740.0011 Stettinius Mission/3–1944

Memorandum by the Division of Southern European Affairs9

As an Axis satellite Hungary not only participated in the Nazi attack on Russia, but declared war on the United States and other United Nations, and accepted the German invitation to occupy substantial territories belonging to Czechoslovakia and Yugoslavia. In addition, of course, Hungary profited from the Vienna award of 194010 by which Nazi Germany and Fascist Italy required Rumania to give up a large share of Transylvania.

Although the Hungarians argue that they could not have done otherwise, they now see their mistake. They want to get out of the war and have for months now been trying to get their soldiers home from the front. The Germans are suspicious and dissatisfied with Hungary’s attitude, but so far have not occupied the country.
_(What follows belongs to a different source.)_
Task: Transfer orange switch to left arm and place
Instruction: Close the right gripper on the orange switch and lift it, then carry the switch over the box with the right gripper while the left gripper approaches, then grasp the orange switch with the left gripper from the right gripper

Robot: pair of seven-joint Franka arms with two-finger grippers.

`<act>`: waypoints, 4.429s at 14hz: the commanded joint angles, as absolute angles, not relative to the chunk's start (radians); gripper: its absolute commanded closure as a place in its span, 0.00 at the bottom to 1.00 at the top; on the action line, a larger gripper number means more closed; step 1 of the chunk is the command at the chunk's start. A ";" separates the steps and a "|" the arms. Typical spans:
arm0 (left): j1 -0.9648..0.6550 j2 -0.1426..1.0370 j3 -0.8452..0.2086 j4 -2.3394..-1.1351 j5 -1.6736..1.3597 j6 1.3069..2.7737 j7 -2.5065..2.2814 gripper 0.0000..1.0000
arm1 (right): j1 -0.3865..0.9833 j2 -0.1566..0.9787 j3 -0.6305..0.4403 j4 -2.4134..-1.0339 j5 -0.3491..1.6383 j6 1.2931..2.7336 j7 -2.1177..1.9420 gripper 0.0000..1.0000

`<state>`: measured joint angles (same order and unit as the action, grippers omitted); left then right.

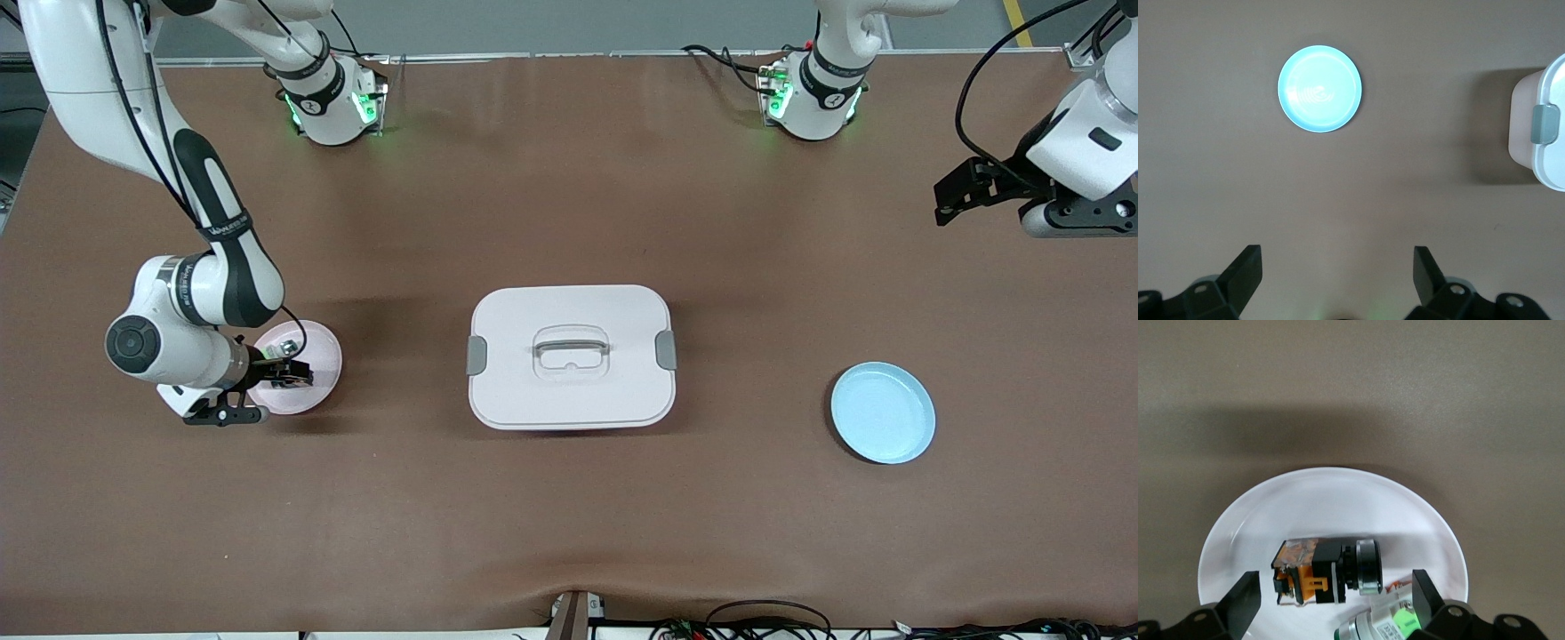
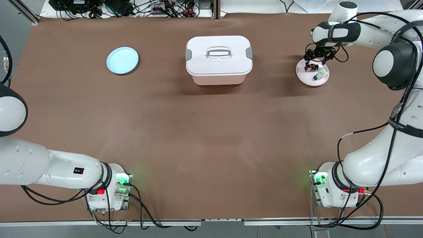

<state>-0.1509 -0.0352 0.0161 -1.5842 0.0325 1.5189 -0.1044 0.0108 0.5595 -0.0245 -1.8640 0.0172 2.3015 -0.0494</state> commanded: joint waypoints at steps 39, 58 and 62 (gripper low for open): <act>-0.163 -0.043 -0.142 -1.560 -0.168 1.531 -0.342 0.00 | 0.348 0.509 0.009 -1.184 0.865 1.546 1.315 1.00; -0.163 0.080 -0.388 -1.624 -0.451 1.965 -0.594 0.32 | 0.661 0.554 0.006 -1.177 1.078 2.028 1.755 1.00; -0.155 0.081 -0.387 -1.654 -0.449 1.960 -0.594 0.46 | 0.666 0.554 0.008 -1.177 1.092 2.045 1.759 1.00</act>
The Hungarians now say that Hungary is not an enemy of the United States or Great Britain and will not offer resistance to Anglo-American troops, that the Hungarian Government adheres to the Atlantic Charter11 and trusts the wisdom and motives of the American and British Governments and that the present Hungarian attitude is [Page 851] serving the Allied cause in many respects, but that the whole nation will rise to defend itself against Russian attack. They can not, they say, accede to unconditional surrender terms, as that would in effect mean giving themselves over to the Russians.
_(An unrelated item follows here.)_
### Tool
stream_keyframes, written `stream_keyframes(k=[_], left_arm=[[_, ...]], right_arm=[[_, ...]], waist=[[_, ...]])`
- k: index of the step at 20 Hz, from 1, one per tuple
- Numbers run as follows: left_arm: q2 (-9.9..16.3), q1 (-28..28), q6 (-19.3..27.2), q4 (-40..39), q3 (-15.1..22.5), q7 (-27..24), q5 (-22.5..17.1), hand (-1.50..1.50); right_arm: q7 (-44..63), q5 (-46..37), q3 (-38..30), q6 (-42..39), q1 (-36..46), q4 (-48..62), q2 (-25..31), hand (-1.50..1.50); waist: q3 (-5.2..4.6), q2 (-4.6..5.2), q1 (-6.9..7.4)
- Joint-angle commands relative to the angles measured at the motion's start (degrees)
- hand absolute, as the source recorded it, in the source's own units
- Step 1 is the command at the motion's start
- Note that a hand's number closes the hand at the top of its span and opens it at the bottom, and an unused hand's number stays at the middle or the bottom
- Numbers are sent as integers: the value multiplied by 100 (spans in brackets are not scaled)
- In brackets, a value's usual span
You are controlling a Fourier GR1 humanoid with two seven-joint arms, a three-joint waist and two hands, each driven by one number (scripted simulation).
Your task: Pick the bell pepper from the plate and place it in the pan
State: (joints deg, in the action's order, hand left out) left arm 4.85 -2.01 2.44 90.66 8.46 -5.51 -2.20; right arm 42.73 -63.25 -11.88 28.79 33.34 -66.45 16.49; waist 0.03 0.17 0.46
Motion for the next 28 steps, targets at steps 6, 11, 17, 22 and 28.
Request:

As in the case of the other small Axis nations, the particular problems in connection with Hungary are, first, to find a means of getting that country out of the war and, second, to determine how much we (and the British) shall have to say in Hungarian affairs. Our instrumentalities for resolving the first are dependent upon the answer found for the second. We believe that the British and ourselves should accept definite responsibilities for ensuring to these countries an application of the principles for which we profess to be waging this war against Nazism.

Although Hungarian claims to territory now occupied in Yugoslavia and Czechoslovakia presumably will not be entertained, at least until Hungarian forces are withdrawn from the areas disputed, the question of Transylvania (see memorandum on Rumania12) may be difficult to evade in case the Russians put it forward in connection with their claim to Bessarabia and Northern Bucovina13 or the Hungarians and Rumanians should use it as a cause for armed conflict. We are not well informed as to the British view on this subject, but our own studies have pointed to the conclusion that Hungarian troops should be required to withdraw from that part of Transylvania occupied on the basis of the Vienna Diktat of 1940 and that probably some form of autonomy for the entire Transylvanian area may prove to be the solution best suited to serve the interest of international security and of future collaboration and peaceful relations among the Danubian states.

  1. Prepared for Under Secretary of State Edward R. Stettinius, Jr., in connection with his departure for London for discussions with members of the British Government, held April 7–29. For a report on this mission, see pp. 1 ff.
  2. Signed August 30, 1940; see Documents on German Foreign Policy, 1918–1945, series D, vol. x (Washington, Government Printing Office, 1957), p. 581. See also telegrams 3826, August 30, 1940, from Berlin, and 509, September 6, 1940, from Bucharest, Foreign Relations, 1940, vol. i, pp. 501 and 505, respectively.
  3. Joint statement by President Roosevelt and British Prime Minister Winston S. Churchill, August 14, 1941; for text, see ibid., 1941, vol i, p. 367.
  4. Dated March 1944, vol. iv , section under Rumania entitled “Negotiations leading to signing of armistice with Rumania …”
  5. For activities of the Soviet Union and seizure of Bessarabia and Northern Bukovina, see Foreign Relations, 1940, vol. i, pp. 444 ff.